We now arrive at the devolved nations section that I mentioned to the hon. Member for South Down (Ms Ritchie). Many colleagues have referred to the Scottish Government’s reforms. We are working closely with officials from Northern Ireland in keeping them up to date on our progress with implementation. These beneficiaries, as the hon. Lady said, will be eligible under the Northern Irish scheme to continue to receive support at their current levels. I am happy to ensure that my noble Friend Lord Prior is made aware of her concerns about the potential impact on Northern Irish victims.

The hon. Member for Linlithgow and East Falkirk (Martyn Day) rightly raised the importance of co-ordination between the devolved nations on the support schemes. Given the significance of the points that he raised, and some complexities about the co-ordination of business, it is important that I ask my noble Friend Lord Prior to contact him directly on those points so that these matters can be co-ordinated effectively. I can reassure the hon. Gentleman on one point: the £500 winter fuel payment is now automatically included in the payment that people in England are getting as part of the support scheme. That means that they do not have to apply for it, as was the case previously. I hope that he will accept that that is a degree of progress.

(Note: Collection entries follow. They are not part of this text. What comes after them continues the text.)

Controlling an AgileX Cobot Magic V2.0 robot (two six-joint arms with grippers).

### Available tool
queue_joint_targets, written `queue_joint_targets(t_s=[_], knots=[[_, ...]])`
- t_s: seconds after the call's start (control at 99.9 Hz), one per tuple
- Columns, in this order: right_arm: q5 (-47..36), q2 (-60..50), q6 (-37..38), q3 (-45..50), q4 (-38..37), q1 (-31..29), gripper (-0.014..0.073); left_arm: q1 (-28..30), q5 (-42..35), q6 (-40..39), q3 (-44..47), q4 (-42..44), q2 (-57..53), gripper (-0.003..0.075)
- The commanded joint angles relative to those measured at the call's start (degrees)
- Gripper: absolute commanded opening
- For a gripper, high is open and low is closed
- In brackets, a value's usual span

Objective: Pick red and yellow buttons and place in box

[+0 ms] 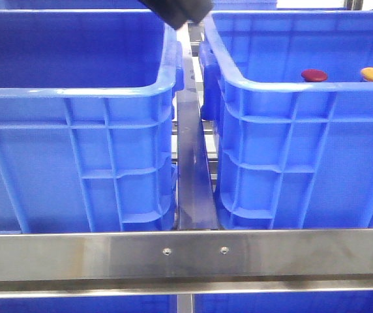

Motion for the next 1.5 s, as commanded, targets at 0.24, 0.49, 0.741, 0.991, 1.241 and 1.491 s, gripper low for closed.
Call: queue_joint_targets(t_s=[0.24, 0.49, 0.741, 0.991, 1.241, 1.491], knots=[[0.44, 0.38, -0.51, -1.57, 0.56, -0.35, -0.0068, -0.47, -9.07, -5.42, 6.69, 4.62, -9.94, -0.0020], [0.63, 0.38, -0.51, -1.57, 0.56, -0.35, -0.0068, -0.47, -15.90, -12.04, 15.42, 11.90, -18.55, -0.0020], [0.63, 0.38, -0.51, -1.57, 0.56, -0.35, -0.0068, -0.47, -23.59, -21.05, 25.73, 19.59, -29.00, -0.0020], [0.63, 0.38, -0.51, -1.57, 0.56, -0.35, -0.0068, 0.40, -28.71, -23.52, 35.15, 20.64, -39.83, -0.0020], [0.63, 0.38, -0.51, -1.57, 0.56, -0.35, -0.0068, 11.69, -27.61, -24.22, 42.47, 20.40, -50.02, -0.0020], [0.63, 0.38, -0.51, -1.57, 0.56, -0.35, -0.0068, 21.60, -26.44, -24.22, 46.45, 22.26, -59.38, -0.0020]])
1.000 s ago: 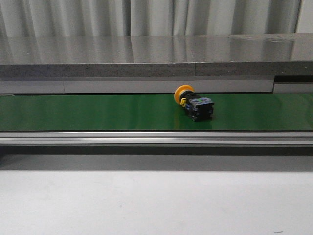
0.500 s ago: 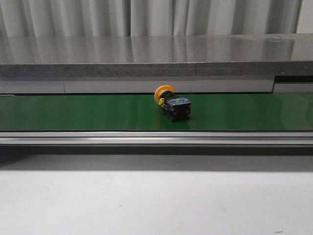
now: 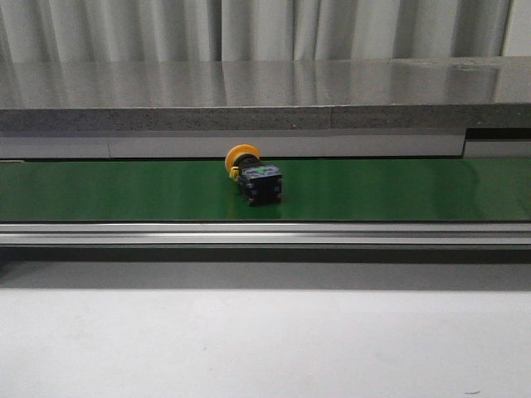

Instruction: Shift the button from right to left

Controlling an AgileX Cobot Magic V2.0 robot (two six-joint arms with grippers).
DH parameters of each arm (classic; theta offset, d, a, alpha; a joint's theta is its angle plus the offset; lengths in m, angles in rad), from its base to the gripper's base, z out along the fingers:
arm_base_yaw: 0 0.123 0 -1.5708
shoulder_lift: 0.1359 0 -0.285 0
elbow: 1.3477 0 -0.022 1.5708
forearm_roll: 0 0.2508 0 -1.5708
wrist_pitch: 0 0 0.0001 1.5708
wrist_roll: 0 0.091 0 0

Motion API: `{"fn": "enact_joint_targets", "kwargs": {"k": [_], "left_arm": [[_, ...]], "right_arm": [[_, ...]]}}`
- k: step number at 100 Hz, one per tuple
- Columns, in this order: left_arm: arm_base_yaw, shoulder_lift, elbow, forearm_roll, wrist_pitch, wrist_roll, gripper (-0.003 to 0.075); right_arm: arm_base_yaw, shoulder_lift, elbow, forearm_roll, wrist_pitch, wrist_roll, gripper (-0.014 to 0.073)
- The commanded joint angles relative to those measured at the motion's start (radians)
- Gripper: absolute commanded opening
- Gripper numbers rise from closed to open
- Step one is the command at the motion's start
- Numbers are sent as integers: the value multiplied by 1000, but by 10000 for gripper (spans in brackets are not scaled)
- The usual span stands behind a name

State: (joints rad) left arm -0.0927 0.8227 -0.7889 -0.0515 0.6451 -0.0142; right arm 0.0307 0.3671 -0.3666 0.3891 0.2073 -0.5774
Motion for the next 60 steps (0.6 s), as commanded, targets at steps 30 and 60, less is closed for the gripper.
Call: {"fn": "enact_joint_targets", "kwargs": {"k": [30, 60], "left_arm": [[-6, 119, -63, -14, -21, -12, 5], [-6, 119, -63, -14, -23, -10, 186]], "right_arm": [[2, 6, -24, 13, -82, -7, -59], [2, 6, -24, 13, -82, -7, -59]]}}
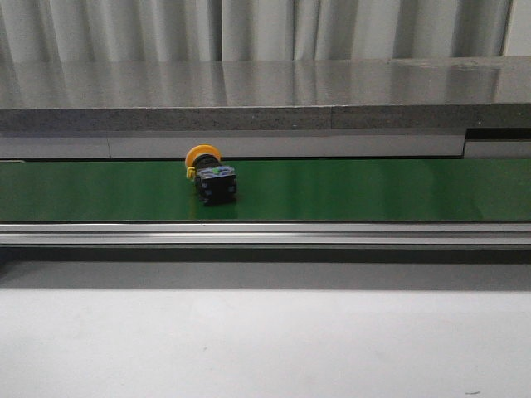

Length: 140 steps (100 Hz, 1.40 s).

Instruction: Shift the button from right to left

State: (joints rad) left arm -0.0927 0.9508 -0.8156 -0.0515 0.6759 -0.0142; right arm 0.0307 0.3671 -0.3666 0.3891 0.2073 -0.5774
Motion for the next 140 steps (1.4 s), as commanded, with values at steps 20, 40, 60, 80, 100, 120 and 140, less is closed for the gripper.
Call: {"fn": "enact_joint_targets", "kwargs": {"k": [20, 40, 60, 80, 100, 120, 140], "left_arm": [[-6, -9, -37, -12, -56, 24, 611], [-6, -9, -37, -24, -69, 24, 685], [-9, 32, -62, -90, -67, 28, 685], [-74, 140, -133, -93, -75, 34, 685], [-134, 286, -203, -93, -94, 34, 685], [-168, 437, -266, -93, -125, 38, 685], [-186, 551, -327, -93, -145, 41, 685]], "right_arm": [[2, 6, -24, 13, -82, -7, -59], [2, 6, -24, 13, -82, -7, -59], [2, 6, -24, 13, -82, -7, -59], [2, 6, -24, 13, -82, -7, -59], [2, 6, -24, 13, -82, -7, -59], [2, 6, -24, 13, -82, -7, -59], [2, 6, -24, 13, -82, -7, -59]]}}
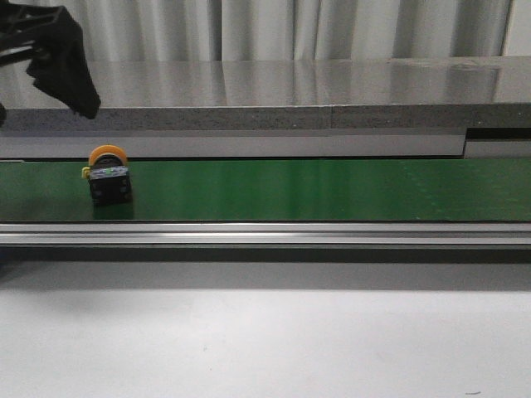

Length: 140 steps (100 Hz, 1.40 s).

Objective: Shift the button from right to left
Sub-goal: 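Lower the left gripper onto the button on the belt and grasp it, then lift the button and carry it over the blue tray with the left gripper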

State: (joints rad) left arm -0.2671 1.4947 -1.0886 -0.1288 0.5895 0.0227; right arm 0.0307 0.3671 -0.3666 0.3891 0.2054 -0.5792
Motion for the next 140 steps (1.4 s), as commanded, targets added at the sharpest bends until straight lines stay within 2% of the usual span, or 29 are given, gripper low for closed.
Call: {"fn": "enact_joint_targets", "kwargs": {"k": [1, 34, 63, 70, 89, 103, 120, 140], "left_arm": [[-12, 14, -58, -16, -59, 4, 685], [-20, 119, -105, 27, -82, 8, 685], [19, 168, -105, 48, -74, 8, 677], [32, 176, -105, 48, -66, 8, 634], [43, 194, -105, 54, -19, 8, 391], [43, 195, -105, 63, -9, 8, 272], [43, 165, -107, 97, 14, 8, 254], [75, 104, -155, 192, 101, 8, 254]], "right_arm": [[2, 6, -24, 13, -80, -6, -59], [2, 6, -24, 13, -80, -6, -59], [2, 6, -24, 13, -80, -6, -59], [2, 6, -24, 13, -80, -6, -59], [2, 6, -24, 13, -80, -6, -59], [2, 6, -24, 13, -80, -6, -59], [2, 6, -24, 13, -80, -6, -59], [2, 6, -24, 13, -80, -6, -59]]}}
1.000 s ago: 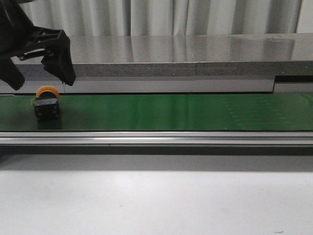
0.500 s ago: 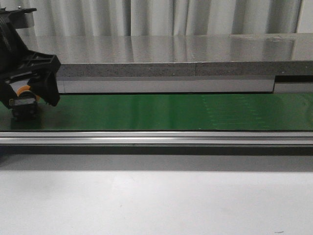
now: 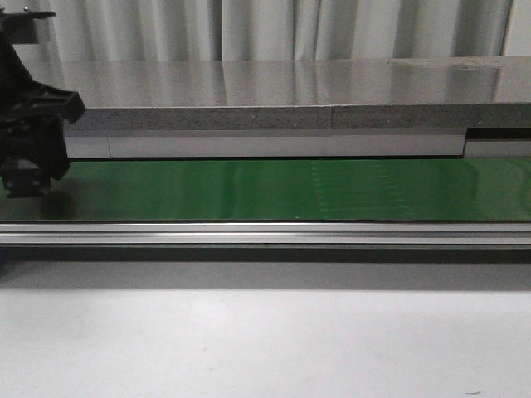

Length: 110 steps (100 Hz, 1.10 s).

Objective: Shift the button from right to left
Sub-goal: 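Lift the button and carry it over the blue tray with the left gripper, then lower the button into the blue tray and open the left gripper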

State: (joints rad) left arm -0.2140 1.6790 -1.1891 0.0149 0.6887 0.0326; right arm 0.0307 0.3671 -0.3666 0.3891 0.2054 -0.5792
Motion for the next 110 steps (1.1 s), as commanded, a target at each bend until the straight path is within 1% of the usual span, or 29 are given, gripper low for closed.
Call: {"fn": "enact_joint_targets", "kwargs": {"k": [1, 21, 40, 70, 87, 110], "left_arm": [[24, -84, -57, 51, 5, -2, 254], [112, -130, -88, 149, 67, -2, 254], [225, -127, -88, 156, 87, 18, 254], [374, -125, -88, 158, -8, 84, 254], [407, -93, -88, 156, -37, 108, 254], [407, 16, -88, 160, -54, 110, 254]], "right_arm": [[2, 6, -24, 13, -80, -6, -59], [2, 6, -24, 13, -80, -6, -59], [2, 6, -24, 13, -80, -6, -59], [2, 6, -24, 13, -80, -6, -59], [2, 6, -24, 13, -80, -6, -59], [2, 6, -24, 13, -80, -6, -59]]}}
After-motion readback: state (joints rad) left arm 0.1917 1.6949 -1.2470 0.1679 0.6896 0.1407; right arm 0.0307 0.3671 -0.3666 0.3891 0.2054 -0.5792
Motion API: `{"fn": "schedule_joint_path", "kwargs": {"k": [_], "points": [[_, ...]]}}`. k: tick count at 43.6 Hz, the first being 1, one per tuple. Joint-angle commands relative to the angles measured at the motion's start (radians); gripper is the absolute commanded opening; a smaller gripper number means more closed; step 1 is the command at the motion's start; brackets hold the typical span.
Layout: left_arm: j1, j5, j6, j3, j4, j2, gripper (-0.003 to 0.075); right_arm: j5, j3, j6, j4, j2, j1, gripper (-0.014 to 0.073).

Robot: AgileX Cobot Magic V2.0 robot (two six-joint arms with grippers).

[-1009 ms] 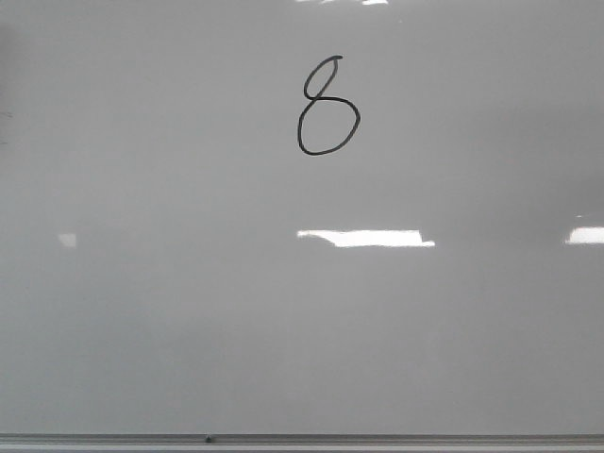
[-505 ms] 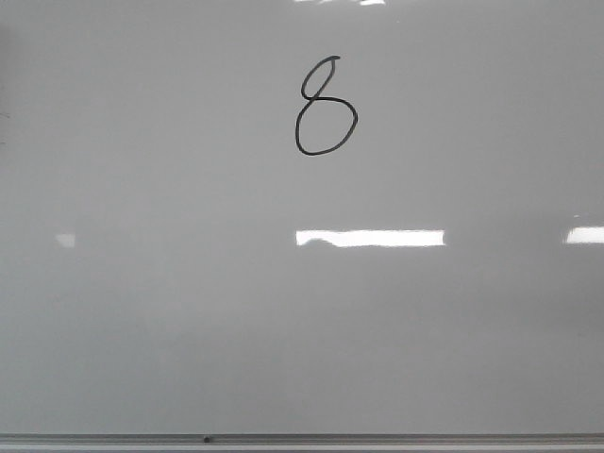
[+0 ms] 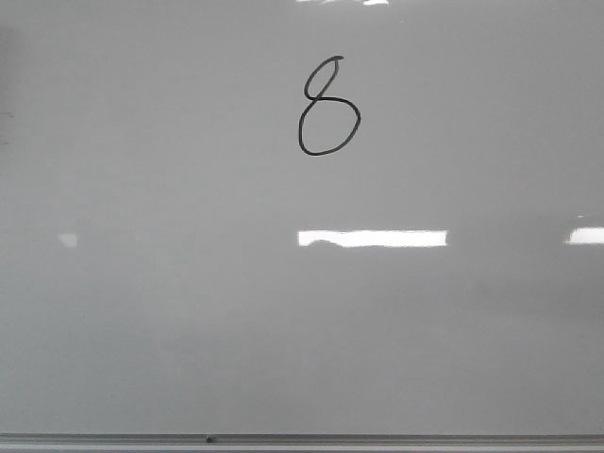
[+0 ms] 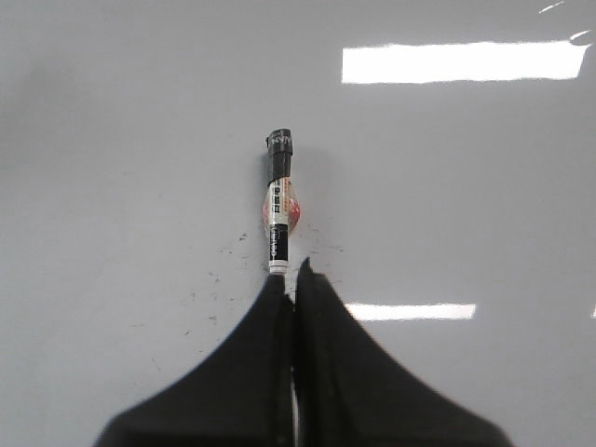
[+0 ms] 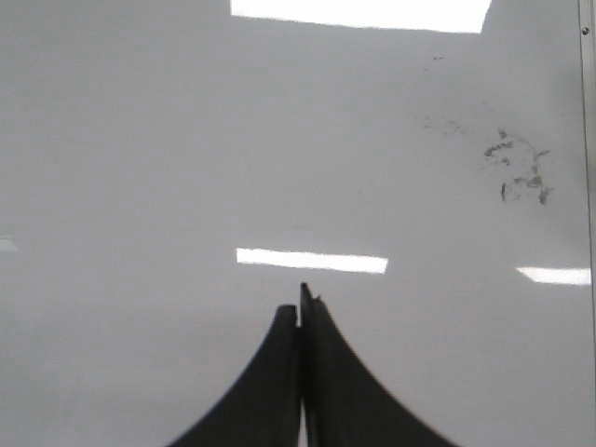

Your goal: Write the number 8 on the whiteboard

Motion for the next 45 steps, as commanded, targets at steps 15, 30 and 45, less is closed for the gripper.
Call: {"fn": "schedule_joint_path", "kwargs": {"k": [15,30,45], "points": [[-0.001,-0.085,-0.009,0.015,-0.008,-0.014,-0.0021,-0.089,-0.002,0.009,0.026,-0.019,0.012,-0.0106],[-0.001,-0.085,-0.009,0.015,-0.008,-0.014,-0.0021,-0.089,-0.002,0.009,0.026,-0.019,0.029,-0.0106],[-0.001,-0.085,-0.009,0.015,-0.008,-0.014,-0.0021,-0.089,-0.002,0.009,0.026,-0.018,0.029,-0.0106]]}}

Many colleagues point to the Scottish scheme as a blueprint for what they would like to see introduced in England, but there are some differences, as the hon. Gentleman noted. In England, there are about 2,400 individuals with hepatitis C stage 1 who were not receiving any annual payment. We have introduced a new annual payment for all those individuals so that they can get support now rather than waiting for their health to deteriorate before they are eligible for it. The Scottish Government have made their own judgments. They have chosen to provide a lump sum payment, and there are currently no proposals for annual payments to the hepatitis C stage 1 group.

We have put in place other measures to avoid the sense that, as the hon. Member for Hammersmith (Andy Slaughter) suggested, this support could be grudging, or that, as the hon. Member for Kingston upon Hull North mentioned, people could feel as though they were being treated as beggars. We have specifically put in measures to avoid this. For example, as we announced in response to the public consultation, people should not feel as though they have to jump through hoops to prove that they are worthy of support. We have no intention of introducing individual health assessments to registrants of schemes as a means of making people feel as though they have to prove their eligibility. Another key element is a special categories mechanism, with appeal, for those with hepatitis C stage 1 who consider that the impact of their infection, or the treatment for it, is similar or greater than for those at stage 2, such that they could qualify for stage 2 annual payments. This is a particularly beneficial aspect of the scheme.

Members have raised the issue of those who could clear hepatitis C infection. They will remain entitled to compensation under the scheme. The shadow Minister is right that those who clear the virus during the acute phase are not included in the scheme, but that is because the body fights off the infection before the severe health impacts occur. That has been the judgment of the expert advisory group, which we have been pleased to listen to.